Vegetation types
Student activities
Task no. 1
Vegetation types
Factors such as climate, soil type and landform affect where plants grow. One of the major factors which affects the type of vegetation that can grow in a natural environment is rainfall. View the Bureau of Meterology Annual Rainfall map.
Areas with similar plants are called vegetation types. The main vegetation types in Australia (in simplified terms) are forest, rainforest, grassland and desert. Different types of trees, shrubs and grasses grow within each of these vegetation types and are specially adapted to the soil, rainfall and temperature in each area.
Wentworth’s description in Source 15 below as an example of this. Once you have read the extract, view examples of each vegetation type in Sources 16 to 19 in the downloadable resource. Describe the main groups of plants and other natural features in each vegetation type.
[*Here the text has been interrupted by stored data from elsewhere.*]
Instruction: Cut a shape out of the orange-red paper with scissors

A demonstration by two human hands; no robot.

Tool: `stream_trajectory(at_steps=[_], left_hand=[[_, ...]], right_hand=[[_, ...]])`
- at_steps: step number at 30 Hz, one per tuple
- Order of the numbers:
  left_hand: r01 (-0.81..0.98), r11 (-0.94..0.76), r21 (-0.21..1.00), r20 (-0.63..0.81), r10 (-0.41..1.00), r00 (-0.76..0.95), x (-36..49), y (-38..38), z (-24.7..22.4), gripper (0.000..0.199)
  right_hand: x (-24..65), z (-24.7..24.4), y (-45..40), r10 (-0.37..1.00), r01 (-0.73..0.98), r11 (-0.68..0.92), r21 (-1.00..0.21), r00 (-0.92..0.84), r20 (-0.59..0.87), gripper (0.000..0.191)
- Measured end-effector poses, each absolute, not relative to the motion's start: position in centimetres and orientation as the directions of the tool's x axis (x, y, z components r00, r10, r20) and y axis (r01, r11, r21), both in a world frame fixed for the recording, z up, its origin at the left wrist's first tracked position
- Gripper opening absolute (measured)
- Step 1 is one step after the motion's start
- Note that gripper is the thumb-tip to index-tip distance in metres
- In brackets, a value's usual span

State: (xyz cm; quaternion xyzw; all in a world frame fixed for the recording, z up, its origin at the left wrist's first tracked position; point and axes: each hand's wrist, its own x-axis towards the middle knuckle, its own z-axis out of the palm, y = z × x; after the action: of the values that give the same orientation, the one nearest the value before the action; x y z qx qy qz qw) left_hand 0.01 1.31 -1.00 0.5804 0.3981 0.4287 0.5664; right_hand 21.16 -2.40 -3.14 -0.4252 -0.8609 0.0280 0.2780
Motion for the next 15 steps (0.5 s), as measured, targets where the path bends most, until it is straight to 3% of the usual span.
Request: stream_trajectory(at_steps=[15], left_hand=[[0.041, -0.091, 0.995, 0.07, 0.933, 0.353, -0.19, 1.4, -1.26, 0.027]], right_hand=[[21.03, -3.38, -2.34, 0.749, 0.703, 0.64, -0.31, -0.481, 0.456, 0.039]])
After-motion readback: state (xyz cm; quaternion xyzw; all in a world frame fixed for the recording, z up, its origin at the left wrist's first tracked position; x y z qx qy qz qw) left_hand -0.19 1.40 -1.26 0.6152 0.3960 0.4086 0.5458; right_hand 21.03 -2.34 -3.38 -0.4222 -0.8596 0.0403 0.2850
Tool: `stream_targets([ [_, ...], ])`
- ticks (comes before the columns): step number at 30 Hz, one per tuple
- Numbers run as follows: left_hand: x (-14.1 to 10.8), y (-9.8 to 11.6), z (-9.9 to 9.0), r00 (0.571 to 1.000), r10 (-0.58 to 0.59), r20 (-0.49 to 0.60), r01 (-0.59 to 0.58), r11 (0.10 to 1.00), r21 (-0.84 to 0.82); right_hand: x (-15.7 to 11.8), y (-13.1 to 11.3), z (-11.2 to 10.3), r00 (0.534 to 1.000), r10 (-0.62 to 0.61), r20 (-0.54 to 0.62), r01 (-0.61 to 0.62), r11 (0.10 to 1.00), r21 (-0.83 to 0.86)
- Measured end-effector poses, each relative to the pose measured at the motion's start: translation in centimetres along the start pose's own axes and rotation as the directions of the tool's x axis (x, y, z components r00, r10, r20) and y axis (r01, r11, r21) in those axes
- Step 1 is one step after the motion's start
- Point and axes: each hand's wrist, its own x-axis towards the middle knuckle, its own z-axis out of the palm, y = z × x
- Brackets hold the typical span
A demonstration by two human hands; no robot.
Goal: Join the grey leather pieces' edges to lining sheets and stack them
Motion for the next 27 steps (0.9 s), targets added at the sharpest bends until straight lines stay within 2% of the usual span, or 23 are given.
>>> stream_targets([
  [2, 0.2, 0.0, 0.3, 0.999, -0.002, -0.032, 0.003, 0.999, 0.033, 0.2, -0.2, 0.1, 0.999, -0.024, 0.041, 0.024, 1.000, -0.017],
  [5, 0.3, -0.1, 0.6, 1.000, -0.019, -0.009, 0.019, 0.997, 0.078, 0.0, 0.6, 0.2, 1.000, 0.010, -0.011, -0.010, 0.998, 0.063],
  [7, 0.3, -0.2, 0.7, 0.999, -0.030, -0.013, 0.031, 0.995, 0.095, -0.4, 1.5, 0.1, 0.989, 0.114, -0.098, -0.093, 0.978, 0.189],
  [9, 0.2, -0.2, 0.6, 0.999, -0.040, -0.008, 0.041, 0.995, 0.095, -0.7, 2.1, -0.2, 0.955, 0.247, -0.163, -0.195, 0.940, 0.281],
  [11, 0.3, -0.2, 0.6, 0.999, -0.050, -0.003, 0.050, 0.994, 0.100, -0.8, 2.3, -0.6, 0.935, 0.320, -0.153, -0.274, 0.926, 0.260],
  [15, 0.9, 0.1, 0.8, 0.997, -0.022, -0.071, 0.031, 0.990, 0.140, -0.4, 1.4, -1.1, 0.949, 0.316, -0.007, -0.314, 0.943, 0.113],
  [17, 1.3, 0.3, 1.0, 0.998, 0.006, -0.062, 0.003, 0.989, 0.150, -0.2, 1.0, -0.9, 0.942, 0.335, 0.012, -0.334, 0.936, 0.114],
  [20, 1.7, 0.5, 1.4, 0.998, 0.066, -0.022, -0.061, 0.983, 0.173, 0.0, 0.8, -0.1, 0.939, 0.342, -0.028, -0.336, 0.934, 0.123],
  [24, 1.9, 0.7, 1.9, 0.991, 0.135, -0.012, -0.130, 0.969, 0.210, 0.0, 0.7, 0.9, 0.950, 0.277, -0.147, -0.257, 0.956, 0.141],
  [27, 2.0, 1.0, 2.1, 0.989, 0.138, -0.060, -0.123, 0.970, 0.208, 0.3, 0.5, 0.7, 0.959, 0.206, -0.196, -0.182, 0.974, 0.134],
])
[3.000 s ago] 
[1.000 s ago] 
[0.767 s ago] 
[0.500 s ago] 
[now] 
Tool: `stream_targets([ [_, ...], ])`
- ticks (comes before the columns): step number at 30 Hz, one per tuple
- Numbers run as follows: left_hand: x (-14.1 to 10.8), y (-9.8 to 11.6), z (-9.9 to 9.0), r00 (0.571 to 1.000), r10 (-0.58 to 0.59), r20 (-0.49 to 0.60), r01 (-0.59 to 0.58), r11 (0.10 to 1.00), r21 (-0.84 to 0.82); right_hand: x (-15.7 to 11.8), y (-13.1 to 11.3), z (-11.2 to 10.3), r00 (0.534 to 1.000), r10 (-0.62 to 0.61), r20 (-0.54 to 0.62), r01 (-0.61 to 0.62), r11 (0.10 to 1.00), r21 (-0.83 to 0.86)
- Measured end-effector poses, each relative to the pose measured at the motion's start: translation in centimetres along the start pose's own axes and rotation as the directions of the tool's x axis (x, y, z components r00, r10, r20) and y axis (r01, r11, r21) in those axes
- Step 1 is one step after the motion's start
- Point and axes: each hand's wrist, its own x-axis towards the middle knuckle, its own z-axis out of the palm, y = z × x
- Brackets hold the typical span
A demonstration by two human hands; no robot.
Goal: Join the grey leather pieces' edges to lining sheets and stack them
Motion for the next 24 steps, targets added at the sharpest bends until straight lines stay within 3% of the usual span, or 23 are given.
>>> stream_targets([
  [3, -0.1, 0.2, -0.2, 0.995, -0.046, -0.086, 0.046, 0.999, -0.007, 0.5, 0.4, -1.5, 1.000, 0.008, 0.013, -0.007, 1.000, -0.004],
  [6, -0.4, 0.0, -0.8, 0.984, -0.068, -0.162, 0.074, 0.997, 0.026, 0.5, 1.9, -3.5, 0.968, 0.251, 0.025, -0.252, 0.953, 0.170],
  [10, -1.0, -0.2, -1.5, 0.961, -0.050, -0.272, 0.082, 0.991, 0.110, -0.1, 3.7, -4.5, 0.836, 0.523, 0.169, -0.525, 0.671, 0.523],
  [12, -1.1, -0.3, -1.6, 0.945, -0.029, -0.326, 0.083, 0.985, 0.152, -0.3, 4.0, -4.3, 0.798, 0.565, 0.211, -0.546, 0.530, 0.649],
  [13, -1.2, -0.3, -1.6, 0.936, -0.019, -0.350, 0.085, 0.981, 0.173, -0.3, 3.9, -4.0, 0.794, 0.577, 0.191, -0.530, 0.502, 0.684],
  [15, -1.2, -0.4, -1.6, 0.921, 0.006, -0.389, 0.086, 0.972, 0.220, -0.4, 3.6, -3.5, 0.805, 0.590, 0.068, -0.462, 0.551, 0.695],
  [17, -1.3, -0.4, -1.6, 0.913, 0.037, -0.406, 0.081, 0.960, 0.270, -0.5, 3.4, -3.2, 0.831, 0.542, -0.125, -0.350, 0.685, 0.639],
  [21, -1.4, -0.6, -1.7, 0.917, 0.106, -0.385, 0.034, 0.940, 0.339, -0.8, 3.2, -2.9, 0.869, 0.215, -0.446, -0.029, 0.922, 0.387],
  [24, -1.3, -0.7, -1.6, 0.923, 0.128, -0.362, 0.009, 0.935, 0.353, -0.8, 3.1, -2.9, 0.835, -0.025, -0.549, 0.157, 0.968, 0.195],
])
Source 15: Extract from page 8, William Charles Wentworth’s journal of an expedition across the Blue Mountains, 11 May–6 June 1813
The Soil throughout our track … produces a scrubby brush extremely distressing thro' which we were obliged to cut a road for our Horses upwards of 40 miles - consisting of pear tree, tea tree currant bushes honeysuckle peppermint and in general the same variety of small flowering scrubs which grow between Sydney and the South Head - The trees it produces are dwarf gums, stringy barks and blood trees all of which are generally withered on the Tops –
The gullies however for the first 15 miles produce a tree very much resembling the Mountain Ash which grows very luxuriantly and is most probably a very valuable Wood - For the last 10 miles also which we travelled on this range the stringy barks and the gums were of more stately stately growth altho' there is no visible alteration in the Soil
In the download resource there are a number of photographs. Fill in the descriptions of each environment represented by the photographs.